I know I'm supposed to take this as all in good fun, but
I've spent eight years of my life working very hard,
earning very little, forgoing many pleasures, and postponing
other significant life goals. I don't know what prompts you
to tell me that my degree is worthless and my work is a
shitpile, but forgive me if I don't really have a sense
of humor about it.
Okay, I feel as though I've completely lost my shit here - or at least, my sense of perspective. But these comments just feel hostile to me. I'm sure he thinks he's just teasing and I know I'm supposed to be a good sport about it. And maybe if I weren't still so tired from the whole ordeal I would be a good sport about it.
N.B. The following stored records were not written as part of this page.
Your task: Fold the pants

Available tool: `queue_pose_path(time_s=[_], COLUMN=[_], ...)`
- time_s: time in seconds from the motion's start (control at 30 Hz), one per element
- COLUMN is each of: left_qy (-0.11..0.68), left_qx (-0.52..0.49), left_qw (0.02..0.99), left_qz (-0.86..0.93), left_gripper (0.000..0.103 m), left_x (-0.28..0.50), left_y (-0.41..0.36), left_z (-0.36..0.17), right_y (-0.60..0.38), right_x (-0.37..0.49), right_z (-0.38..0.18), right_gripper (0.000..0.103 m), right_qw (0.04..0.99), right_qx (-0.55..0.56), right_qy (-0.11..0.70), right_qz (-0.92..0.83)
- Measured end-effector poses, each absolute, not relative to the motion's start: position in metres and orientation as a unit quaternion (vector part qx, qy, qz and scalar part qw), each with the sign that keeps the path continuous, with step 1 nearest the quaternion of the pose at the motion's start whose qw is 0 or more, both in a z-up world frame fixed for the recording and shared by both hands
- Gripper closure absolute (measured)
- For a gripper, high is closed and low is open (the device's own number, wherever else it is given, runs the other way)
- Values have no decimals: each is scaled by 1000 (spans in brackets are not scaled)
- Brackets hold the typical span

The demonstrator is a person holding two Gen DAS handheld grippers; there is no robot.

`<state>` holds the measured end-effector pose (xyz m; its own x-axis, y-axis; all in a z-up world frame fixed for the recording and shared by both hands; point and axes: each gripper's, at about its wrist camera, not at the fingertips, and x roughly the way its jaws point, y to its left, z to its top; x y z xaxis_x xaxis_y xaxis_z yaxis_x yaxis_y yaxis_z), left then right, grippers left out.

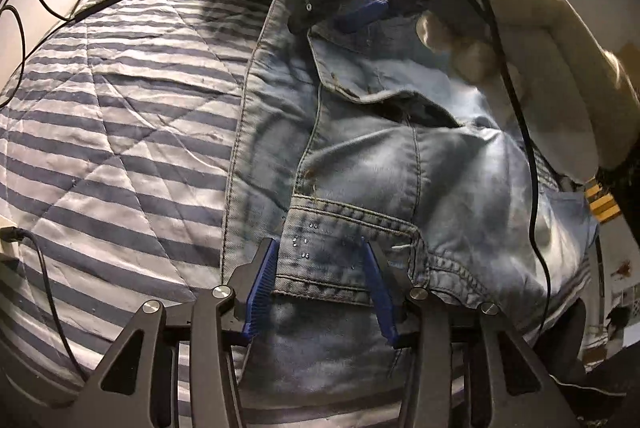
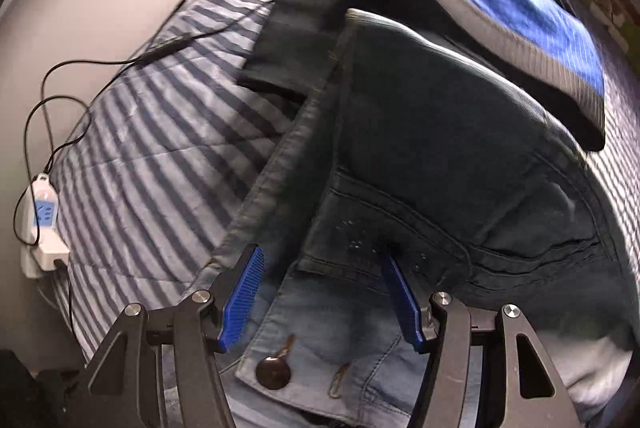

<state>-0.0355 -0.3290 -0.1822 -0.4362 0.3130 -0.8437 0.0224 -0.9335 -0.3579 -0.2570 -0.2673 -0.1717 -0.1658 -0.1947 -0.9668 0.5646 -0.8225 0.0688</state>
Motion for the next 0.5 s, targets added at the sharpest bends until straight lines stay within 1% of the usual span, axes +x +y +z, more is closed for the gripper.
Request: queue_pose_path(time_s=[0.03,0.07,0.1,0.13,0.23,0.4,0.43,0.5], left_qy=[-161,-159,-156,-157,-168,-154,-154,-166], left_qx=[-525,-526,-527,-527,-523,-523,-524,-526], left_qw=[88,88,86,87,85,84,80,78], left_qz=[831,831,831,831,831,834,834,831], left_gripper=[57,63,67,71,73,73,68,68], left_x=[-35,-35,-34,-33,-30,-26,-25,-26], left_y=[-328,-326,-326,-326,-329,-323,-322,-320], left_z=[-183,-183,-183,-183,-181,-180,-183,-189], right_y=[-265,-263,-262,-260,-252,-239,-236,-227], right_x=[-261,-265,-269,-272,-277,-274,-273,-271], right_z=[-175,-178,-179,-182,-182,-171,-168,-159], right_gripper=[48,53,58,66,83,88,89,89], right_qw=[253,252,248,238,248,256,259,264], right_qx=[600,608,611,613,623,618,616,612], right_qy=[149,142,140,143,119,97,91,73], right_qz=[-744,-740,-739,-739,-732,-736,-738,-742])
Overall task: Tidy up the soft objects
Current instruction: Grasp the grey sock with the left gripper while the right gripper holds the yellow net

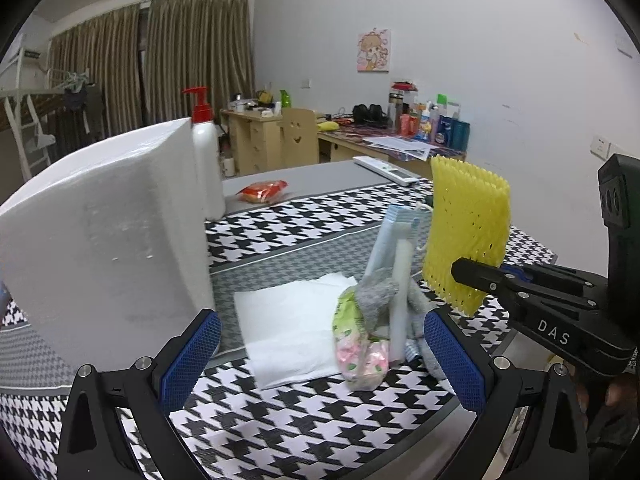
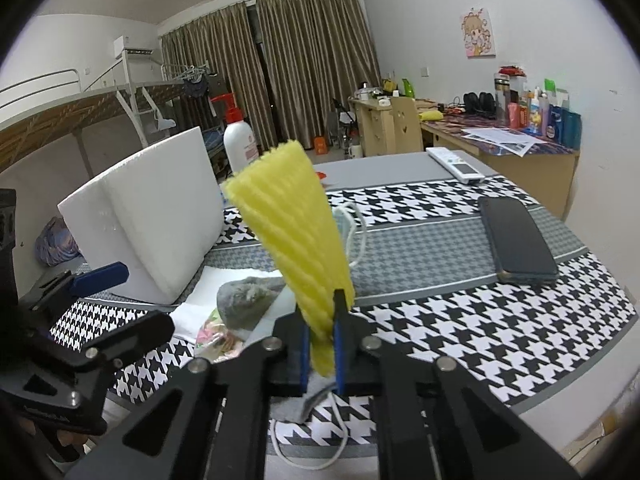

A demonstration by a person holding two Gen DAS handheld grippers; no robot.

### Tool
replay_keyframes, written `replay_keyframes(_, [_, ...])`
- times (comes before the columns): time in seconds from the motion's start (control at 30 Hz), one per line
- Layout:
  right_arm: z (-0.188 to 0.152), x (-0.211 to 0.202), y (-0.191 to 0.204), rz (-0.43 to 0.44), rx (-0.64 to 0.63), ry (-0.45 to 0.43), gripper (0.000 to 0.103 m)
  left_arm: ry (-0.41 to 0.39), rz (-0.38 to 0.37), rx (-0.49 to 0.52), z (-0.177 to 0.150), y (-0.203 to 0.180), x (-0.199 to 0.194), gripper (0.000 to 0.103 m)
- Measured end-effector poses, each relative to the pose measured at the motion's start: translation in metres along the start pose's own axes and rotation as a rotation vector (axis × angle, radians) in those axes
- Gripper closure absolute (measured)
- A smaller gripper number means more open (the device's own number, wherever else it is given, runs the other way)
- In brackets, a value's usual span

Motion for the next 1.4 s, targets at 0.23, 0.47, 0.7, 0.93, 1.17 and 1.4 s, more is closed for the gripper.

Or if it was someone I knew so well that their supportiveness could be taken for granted, and we had a pre-existing teasing relationship. In the absence of those factors, I feel as though I'm being told not to get above myself.
no subject
Date: 2003-09-03 12:32 pm (UTC)The only mitigating factor is that people without similar qualifications are also told that they (the people) are worthless, though in that case it's because they have no qualifications, rather than because they've devoted their careers to earning "worthless bits of paper". It's a pretty small factor, though. It boils down to defensiveness and petty revenge, and the revenge isn't even directed at the people who wronged them.
I think that it's great that you got your PhD, and I have an inkling of the kind of work that goes into them, and I have no paper qualifications at all, not even school-leaving ones. But then, I know that you won't assume I'm stupid or worthless because I have no qualifications, which helps me to feel pleased for you instead of resentful of you.
I will now stop, as I am making increasingly less sense.